→ **ABOUT THIS EXERCISE**:
Hunt through the lines below for the string "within" and copy each one that has it.

(Excerpts from a dataset)
▬▬▬▬▬▬

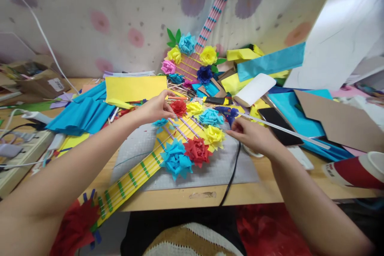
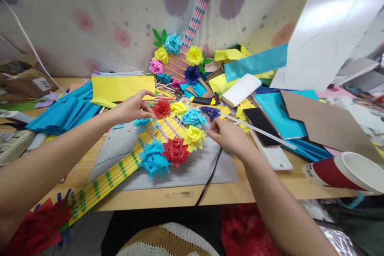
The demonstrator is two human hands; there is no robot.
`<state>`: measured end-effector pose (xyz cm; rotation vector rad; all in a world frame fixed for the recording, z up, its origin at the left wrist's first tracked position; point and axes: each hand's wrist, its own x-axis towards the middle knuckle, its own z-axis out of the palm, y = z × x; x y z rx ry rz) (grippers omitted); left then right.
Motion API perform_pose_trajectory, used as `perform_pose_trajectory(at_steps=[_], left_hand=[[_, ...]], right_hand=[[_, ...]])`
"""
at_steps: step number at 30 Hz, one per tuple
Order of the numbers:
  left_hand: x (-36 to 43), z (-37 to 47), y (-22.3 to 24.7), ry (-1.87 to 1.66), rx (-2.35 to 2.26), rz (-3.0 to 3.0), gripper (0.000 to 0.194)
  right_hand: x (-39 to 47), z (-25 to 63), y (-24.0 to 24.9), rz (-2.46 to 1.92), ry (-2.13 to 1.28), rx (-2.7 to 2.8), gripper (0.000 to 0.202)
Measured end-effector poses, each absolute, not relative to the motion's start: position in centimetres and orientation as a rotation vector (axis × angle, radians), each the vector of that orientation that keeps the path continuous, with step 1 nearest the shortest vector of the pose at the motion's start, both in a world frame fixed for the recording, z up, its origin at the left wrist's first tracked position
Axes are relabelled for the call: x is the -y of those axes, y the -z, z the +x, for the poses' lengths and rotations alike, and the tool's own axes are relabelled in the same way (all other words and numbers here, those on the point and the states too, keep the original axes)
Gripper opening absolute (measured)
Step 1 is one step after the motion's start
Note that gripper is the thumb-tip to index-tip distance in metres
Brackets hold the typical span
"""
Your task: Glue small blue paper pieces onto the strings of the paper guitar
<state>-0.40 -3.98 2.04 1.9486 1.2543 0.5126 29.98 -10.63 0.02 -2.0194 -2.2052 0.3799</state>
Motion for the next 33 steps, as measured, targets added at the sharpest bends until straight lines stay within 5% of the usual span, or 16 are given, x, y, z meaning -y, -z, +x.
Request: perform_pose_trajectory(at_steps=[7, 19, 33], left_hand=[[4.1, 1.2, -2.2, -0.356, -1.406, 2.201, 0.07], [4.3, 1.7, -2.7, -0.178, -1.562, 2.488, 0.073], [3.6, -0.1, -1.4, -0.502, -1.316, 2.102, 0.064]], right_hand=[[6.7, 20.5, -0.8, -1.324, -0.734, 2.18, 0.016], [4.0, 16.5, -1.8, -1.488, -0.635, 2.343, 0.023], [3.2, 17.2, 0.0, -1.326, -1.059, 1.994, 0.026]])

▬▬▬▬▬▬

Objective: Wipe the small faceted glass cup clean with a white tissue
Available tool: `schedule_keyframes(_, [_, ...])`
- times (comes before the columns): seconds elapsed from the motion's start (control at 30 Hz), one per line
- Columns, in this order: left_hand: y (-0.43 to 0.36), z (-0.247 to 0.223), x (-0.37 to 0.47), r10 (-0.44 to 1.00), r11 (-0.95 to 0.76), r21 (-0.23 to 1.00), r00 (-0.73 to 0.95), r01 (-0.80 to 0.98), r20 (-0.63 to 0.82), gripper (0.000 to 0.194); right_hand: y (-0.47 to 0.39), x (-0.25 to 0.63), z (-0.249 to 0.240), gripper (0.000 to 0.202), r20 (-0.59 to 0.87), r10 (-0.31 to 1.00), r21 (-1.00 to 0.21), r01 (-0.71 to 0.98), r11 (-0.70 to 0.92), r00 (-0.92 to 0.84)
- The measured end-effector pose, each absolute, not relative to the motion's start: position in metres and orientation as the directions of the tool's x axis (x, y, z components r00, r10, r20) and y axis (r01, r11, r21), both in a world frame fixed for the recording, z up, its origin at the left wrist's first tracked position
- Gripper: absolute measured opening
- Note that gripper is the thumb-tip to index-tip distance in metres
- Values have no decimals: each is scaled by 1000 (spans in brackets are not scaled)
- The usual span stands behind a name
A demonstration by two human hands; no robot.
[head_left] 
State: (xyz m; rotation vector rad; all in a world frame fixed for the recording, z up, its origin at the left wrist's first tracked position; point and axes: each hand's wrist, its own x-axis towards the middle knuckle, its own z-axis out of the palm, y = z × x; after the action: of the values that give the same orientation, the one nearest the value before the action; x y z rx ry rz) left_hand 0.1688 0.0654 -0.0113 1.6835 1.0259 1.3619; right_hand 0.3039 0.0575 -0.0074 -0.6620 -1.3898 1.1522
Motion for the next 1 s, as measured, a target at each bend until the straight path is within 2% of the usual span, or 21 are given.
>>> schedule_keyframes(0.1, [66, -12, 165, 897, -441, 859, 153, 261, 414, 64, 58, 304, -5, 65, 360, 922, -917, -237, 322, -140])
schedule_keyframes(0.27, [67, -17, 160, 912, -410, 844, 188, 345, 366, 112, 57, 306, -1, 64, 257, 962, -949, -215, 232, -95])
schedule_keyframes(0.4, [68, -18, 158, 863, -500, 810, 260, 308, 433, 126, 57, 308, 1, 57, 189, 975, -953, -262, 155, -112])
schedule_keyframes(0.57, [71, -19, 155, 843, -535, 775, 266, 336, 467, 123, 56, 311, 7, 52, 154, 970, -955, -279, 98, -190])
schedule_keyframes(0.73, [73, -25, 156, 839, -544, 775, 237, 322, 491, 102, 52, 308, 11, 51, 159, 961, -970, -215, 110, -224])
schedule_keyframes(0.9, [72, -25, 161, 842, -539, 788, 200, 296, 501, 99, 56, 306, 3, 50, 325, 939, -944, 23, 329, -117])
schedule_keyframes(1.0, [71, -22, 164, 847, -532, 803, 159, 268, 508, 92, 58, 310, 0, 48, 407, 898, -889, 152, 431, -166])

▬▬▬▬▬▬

→ **ANSWER SPACE**:
Motion for the next 33 steps, as measured, targets added at the sharpest bends until straight lines stay within 5% of the usual span, or 16 are given, x, y, z meaning -y, -z, +x.
Motion for the next 1 s, as measured, a target at each bend until the straight path is within 2% of the usual span, or 21 are given.

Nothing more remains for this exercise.